_Try it_. Keep only the lines of the data below that contain "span", and copy them.

_Provided data_.
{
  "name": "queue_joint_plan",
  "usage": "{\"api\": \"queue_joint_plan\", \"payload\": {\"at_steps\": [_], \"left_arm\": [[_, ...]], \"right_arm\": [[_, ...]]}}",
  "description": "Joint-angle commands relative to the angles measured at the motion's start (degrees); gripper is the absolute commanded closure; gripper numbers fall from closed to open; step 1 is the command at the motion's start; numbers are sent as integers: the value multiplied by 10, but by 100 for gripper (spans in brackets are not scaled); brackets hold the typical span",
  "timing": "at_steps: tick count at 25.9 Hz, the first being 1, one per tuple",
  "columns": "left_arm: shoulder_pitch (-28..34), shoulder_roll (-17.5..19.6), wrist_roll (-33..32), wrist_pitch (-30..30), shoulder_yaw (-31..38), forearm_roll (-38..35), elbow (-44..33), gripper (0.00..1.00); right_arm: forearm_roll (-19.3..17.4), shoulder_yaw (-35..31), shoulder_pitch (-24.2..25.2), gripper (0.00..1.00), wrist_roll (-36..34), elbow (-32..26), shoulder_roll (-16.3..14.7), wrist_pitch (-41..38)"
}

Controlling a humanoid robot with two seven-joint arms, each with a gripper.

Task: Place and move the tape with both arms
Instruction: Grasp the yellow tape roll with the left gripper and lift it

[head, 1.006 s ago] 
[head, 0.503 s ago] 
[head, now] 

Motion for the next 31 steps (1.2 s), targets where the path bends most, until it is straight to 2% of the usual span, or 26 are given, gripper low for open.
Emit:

_Answer box_.
  "description": "Joint-angle commands relative to the angles measured at the motion's start (degrees); gripper is the absolute commanded closure; gripper numbers fall from closed to open; step 1 is the command at the motion's start; numbers are sent as integers: the value multiplied by 10, but by 100 for gripper (spans in brackets are not scaled); brackets hold the typical span",
Motion for the next 31 steps (1.2 s), targets where the path bends most, until it is straight to 2% of the usual span, or 26 are given, gripper low for open.

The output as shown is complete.